**WORK INSTRUCTIONS**
Whenever the string "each" appears in a line below, please copy the line out.

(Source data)
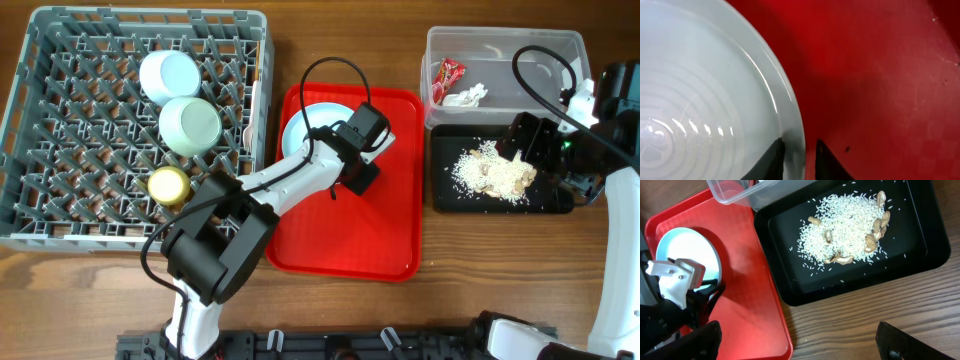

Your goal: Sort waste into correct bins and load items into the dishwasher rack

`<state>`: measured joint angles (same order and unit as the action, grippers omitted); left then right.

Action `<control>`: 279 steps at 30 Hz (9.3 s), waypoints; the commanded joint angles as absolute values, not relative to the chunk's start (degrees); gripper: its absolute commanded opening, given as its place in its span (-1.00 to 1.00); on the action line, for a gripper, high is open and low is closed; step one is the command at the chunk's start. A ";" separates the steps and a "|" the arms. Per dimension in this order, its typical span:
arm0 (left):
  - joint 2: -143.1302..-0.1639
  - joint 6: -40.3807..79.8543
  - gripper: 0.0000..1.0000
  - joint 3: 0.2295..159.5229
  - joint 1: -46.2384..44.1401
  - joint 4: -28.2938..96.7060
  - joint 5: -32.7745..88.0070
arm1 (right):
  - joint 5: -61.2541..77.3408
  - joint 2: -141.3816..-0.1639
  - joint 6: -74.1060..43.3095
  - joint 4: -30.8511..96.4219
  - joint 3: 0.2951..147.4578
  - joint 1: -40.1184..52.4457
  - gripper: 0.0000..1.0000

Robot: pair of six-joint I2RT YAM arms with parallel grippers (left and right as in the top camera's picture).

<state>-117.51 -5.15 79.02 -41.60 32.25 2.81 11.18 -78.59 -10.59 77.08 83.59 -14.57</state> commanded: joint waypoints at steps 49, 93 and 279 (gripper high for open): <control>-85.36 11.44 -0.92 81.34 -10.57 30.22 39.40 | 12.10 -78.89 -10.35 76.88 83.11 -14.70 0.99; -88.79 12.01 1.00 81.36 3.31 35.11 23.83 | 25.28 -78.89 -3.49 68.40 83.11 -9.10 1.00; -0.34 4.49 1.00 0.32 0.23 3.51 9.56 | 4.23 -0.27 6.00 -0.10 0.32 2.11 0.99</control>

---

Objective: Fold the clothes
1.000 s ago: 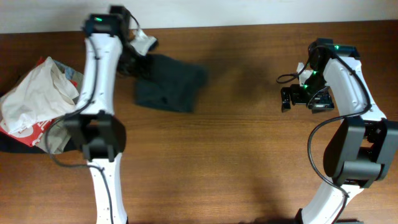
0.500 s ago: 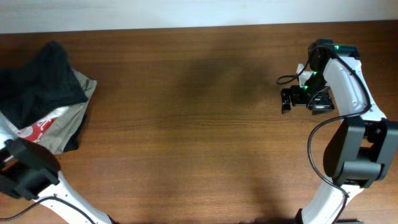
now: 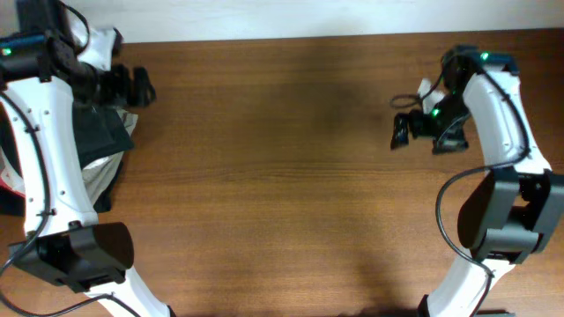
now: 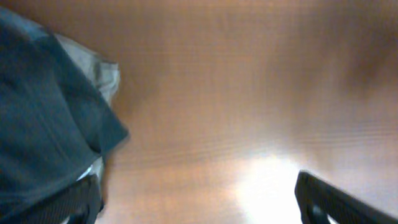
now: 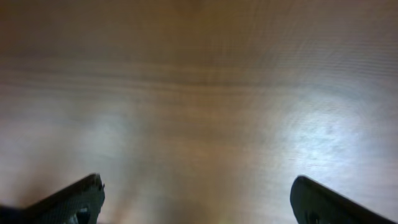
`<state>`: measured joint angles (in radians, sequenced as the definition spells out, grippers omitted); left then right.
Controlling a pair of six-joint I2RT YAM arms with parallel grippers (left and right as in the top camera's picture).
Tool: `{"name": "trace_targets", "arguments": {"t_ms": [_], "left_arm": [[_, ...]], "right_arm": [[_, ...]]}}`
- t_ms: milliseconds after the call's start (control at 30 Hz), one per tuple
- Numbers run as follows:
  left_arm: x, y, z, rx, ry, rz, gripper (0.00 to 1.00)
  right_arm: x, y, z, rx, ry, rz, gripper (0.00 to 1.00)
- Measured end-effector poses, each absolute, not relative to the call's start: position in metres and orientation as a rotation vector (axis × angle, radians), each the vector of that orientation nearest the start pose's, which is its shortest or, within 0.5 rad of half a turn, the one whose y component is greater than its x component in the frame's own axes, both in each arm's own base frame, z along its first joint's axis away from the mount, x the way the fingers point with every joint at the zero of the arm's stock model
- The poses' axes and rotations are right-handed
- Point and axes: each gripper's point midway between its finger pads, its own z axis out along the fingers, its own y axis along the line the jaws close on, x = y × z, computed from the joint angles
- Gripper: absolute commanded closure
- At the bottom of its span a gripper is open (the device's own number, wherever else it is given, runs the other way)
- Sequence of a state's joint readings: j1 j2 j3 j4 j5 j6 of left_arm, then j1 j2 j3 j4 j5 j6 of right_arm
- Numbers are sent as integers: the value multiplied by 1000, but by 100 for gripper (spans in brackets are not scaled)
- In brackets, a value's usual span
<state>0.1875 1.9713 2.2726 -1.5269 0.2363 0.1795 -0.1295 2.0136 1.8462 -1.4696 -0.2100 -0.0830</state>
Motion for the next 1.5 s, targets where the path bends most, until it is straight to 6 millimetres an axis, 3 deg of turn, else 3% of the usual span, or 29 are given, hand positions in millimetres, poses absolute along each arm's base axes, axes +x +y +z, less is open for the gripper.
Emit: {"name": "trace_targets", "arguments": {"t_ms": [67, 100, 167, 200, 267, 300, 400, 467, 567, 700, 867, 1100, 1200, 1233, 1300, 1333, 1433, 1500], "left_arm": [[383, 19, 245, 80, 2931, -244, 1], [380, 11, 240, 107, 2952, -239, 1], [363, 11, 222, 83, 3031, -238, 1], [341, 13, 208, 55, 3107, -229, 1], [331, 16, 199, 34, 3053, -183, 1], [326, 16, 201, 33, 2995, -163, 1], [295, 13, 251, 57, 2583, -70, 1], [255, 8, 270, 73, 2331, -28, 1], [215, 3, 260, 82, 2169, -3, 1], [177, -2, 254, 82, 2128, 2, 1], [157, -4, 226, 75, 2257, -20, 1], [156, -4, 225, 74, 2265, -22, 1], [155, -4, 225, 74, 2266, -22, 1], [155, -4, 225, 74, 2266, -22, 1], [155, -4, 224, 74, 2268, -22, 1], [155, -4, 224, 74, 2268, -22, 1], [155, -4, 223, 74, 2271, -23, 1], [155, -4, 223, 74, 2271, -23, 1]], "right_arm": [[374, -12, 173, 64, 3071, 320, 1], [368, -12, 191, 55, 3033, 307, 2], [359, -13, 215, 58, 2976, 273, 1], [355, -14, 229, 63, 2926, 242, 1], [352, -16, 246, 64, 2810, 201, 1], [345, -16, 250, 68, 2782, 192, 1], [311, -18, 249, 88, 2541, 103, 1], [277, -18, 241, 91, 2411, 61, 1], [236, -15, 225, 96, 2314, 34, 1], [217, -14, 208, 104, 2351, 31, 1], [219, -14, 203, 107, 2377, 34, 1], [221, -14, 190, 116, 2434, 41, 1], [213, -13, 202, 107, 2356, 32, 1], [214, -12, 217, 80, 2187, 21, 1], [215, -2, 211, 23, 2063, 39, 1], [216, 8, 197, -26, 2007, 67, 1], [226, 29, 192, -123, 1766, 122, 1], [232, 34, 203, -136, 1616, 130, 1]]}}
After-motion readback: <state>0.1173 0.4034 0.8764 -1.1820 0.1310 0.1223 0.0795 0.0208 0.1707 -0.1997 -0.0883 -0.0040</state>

**RESPONSE FOR THIS EXERCISE**
- Measured end-effector poses, each absolute, not relative to the call's start: position in metres and orientation as a rotation vector (axis × angle, radians), each the vector of that orientation nearest the start pose's, which is its shortest or, within 0.5 rad of half a turn, the one whose y component is greater than its x component in the frame's own axes, both in each arm's own base frame, z along its first joint's axis away from the mount, x the way the fingers point with every joint at the zero of the arm's stock model
- Point and axes: each gripper's point midway between its finger pads, its own z axis out along the fingers, its own y axis along the line the jaws close on, x = y × z, computed from the joint angles
Motion for the next 1.5 s, targets where the path bends most, until it is straight to 6 millimetres an axis, 3 deg of turn, else 3% of the usual span, or 29 are given, hand positions in millimetres, poses absolute along each arm's base axes, axes +x +y +z, less is open for the gripper.

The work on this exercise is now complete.